» **EXERCISE**
Take each line of the listing that has the string "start" and report it.
+++ DATASET SECTION
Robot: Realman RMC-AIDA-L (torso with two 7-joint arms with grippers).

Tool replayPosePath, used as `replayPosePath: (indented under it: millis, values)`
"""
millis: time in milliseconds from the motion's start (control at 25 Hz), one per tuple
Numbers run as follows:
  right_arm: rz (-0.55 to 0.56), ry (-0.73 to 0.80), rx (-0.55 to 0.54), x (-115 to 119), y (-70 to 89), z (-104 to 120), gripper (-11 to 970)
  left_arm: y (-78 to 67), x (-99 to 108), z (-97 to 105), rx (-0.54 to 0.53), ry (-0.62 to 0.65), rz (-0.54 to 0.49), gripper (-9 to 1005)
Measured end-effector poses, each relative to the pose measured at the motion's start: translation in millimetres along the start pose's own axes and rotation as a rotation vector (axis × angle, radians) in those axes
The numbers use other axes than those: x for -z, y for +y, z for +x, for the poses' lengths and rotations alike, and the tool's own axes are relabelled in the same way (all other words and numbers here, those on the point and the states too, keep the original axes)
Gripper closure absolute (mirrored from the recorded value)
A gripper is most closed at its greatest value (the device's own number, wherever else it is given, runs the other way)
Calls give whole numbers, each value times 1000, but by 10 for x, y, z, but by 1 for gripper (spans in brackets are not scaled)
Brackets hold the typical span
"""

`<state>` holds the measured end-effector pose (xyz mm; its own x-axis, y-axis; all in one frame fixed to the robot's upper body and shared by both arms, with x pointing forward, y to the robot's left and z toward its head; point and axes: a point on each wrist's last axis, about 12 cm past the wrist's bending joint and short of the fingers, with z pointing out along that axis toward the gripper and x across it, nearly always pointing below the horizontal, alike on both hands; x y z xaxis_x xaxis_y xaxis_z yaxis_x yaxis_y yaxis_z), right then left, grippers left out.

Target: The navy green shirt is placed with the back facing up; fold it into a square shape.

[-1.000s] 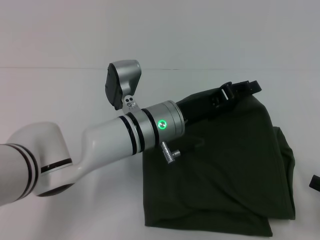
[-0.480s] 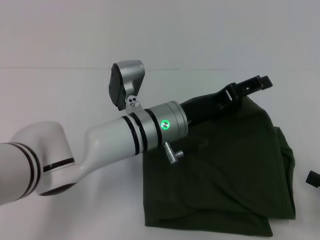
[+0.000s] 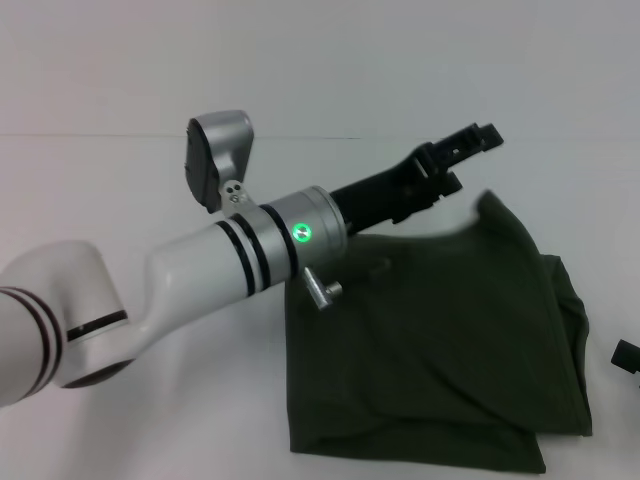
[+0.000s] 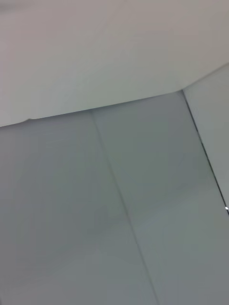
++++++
» **REPLY**
millis: time in milliseconds from the motion's start (control at 25 Hz), one per tuple
Measured end-effector poses, each relative to the pose measured at the motion's start: translation in millimetres along the start pose's own axes and rotation as a rotation vector (axis × angle, radians) in those axes

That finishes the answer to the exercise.